My Life as a Mule

You call us "mules" because we hold your stuff. You probably think its endeering, because you're too politically correct to think of yourself as owning slaves.
Your slaves have feelings, they have a voice. And now, because they really have absolutely nothing better to do with their time, they have a blog.
Mule revolution is coming.

Monday, April 17, 2006

The Myth of Brotherhood

The life of a mule is not a happy one.

For long stretches of time, the Master requests nothing from me. Then one day, he summons me to purchase and deliver to him a stack of some cooking ingredient that is freely available in many dominions, but would be more convenient for him if I purchased it in Lower Jeuno and sent it to him so that he could craft uninterrupted without leaving his own precious Mog House.

I obeyed, with no sense in my heart of the impending doom.

To the restaurant I went, and the purchases complete, I made my way to the Lower Jeuno auction house nearest the Mog Houses - that is to say, the crowded one. While I filled out my delivery order, I noticed a Tarutaru of uncertain gender who seemed to be burning up Gigas Socks behind me. I soon became aware of a strange and frankly odiferous scent, and realized that this insane Alchemist had somehow spilled some of the flammable materials that Gigas use to craft their stockings on my pants, and due to the immediate proximity of fire crystals, had in fact succeeded in setting my pants on fire.

But hold, they were not my pants. These pants were given to me by my Master, who demanded that I wear them at all times, unless he needed them to go fishing. My Master's pants were on fire!

I fear that I gave in to panic at that point. I sent off a hasty and poorly scrawled call for assistance to the Judges, but was told that I was 61,734th in line. I started running in terror, shouting for assistance, but the cruel and wicked denizens of Lower Jeuno merely laughed at my terrible plight. The alchemist who was responsible didn't answer at all, but when I looked back I realized that was because I had trampled him - her - it as I had run away from the auction house. Not only was I on fire, but now I was a murderer!

Someone shouted that if my pants were on fire, I should take them off. This struck me as a wise and most likely beneficial move, so I yanked them off as quickly as I could. Then I found that I was surrounded by men of unusual persuasion, among them one I easily recognized as The King of Bards.

KingOfBards >> Need any help there, big man? ^_^ See, you didn't need those pants anyway!

I ran. I am not ashamed to admit it. I ran.
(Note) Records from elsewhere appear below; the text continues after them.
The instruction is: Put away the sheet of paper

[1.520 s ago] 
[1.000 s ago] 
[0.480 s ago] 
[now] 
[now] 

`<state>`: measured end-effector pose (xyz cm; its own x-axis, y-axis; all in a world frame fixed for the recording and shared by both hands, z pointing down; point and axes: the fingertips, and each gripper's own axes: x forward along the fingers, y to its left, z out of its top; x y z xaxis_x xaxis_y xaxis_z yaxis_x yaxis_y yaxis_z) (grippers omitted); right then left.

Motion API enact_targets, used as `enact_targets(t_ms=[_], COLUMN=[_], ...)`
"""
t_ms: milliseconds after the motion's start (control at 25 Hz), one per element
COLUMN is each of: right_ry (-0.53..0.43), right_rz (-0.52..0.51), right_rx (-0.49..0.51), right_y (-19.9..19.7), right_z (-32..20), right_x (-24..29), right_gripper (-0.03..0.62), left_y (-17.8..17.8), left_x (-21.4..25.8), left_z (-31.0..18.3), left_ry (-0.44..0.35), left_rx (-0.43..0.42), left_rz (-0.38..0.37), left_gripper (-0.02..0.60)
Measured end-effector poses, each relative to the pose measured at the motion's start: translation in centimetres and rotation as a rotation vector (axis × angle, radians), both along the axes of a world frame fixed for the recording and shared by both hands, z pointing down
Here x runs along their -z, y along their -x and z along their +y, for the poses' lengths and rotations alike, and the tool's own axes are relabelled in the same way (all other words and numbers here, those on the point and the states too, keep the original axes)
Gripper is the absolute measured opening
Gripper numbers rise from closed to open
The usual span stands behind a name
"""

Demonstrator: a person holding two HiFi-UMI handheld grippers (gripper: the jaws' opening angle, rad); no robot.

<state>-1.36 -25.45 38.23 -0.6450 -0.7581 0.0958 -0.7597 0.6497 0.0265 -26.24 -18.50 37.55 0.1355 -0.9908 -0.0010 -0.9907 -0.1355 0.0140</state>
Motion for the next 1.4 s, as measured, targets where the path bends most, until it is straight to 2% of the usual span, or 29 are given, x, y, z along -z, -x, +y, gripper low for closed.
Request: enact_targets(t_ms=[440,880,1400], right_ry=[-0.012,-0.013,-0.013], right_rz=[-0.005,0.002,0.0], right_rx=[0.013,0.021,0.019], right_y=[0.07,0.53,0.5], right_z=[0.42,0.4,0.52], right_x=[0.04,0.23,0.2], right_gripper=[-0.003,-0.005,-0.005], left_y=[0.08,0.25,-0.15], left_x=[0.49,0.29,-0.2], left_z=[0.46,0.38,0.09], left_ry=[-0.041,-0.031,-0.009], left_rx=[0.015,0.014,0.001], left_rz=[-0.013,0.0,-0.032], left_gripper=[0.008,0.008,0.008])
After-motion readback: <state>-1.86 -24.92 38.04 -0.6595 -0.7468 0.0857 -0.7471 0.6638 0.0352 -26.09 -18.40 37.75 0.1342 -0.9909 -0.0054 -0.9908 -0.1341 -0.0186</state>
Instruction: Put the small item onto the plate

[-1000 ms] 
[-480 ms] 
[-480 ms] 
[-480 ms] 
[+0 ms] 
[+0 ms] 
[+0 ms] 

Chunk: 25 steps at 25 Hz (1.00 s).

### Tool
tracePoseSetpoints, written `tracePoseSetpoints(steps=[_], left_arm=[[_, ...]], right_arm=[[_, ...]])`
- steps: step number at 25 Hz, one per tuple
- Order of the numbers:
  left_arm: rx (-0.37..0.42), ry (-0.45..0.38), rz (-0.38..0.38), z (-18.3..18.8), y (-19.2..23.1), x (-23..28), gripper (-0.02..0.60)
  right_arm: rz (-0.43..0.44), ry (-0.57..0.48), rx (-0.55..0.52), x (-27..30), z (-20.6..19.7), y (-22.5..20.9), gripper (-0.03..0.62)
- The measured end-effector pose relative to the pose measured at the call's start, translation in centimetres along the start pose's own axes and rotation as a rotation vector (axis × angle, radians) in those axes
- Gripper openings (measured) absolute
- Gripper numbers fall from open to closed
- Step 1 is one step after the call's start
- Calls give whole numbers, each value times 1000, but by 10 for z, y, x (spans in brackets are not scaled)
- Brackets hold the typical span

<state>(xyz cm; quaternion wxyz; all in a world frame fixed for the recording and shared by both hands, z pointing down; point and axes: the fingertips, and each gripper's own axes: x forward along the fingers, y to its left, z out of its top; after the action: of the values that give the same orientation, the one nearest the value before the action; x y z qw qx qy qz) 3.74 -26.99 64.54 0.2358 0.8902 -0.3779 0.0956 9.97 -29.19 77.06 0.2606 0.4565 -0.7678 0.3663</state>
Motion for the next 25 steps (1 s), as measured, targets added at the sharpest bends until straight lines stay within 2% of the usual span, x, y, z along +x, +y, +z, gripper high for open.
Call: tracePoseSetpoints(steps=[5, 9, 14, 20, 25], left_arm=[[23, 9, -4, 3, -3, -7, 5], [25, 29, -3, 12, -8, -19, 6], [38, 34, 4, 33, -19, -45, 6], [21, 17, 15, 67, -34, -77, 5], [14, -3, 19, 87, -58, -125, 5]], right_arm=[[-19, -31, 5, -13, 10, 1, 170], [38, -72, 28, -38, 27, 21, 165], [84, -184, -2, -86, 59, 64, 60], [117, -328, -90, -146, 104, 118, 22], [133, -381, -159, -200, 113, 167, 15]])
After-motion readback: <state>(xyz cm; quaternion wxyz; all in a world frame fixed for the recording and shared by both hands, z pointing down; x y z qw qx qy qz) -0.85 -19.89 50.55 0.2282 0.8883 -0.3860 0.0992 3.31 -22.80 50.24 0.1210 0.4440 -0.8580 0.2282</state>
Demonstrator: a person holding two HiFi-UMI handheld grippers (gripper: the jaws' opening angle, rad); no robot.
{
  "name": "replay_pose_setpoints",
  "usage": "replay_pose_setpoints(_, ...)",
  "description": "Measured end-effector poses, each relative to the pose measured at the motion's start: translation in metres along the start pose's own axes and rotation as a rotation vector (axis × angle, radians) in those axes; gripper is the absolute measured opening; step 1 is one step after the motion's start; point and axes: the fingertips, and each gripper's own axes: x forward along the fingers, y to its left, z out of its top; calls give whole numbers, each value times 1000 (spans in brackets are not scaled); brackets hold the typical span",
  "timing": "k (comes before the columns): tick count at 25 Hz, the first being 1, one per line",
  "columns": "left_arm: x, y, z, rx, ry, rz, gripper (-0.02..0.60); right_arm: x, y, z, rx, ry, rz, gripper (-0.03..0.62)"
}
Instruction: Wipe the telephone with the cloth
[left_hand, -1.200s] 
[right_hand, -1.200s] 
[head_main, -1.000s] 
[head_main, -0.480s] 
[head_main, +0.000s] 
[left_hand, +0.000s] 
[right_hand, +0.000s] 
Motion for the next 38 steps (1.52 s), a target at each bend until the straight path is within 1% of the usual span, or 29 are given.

And they pursued me! Yes, running after a terrified, half-naked Galka, these men of the world - adventurers - they chased me! I ran to Ru'lude Gardens, hoping to lose them in the Ducal Palace. Instead, I ran right into a Galka goldsmither who was hammering out Quadav shells in the secluded privacy of the ducal balconies.

Butcherboy: "HELP!!! They've gone mad! Mad, I tell you! In the name of brotherhood, HELP ME!"

He looked up from his work with an angry growl. I noted that he wore nothing but a Goldsmith's apron, some jeweled subligar, and a very large hammer.


Before the confusion could sink in, his hammer had its way with my gut, and I went flying over the side of the balcony to the garden below.

The last thing I saw was my Master's face, twisted with worry and anguish. "Don't crush the millioncorn!" he cried in agony. "No one has control of that region next week!"

The life of a mule is not a happy one.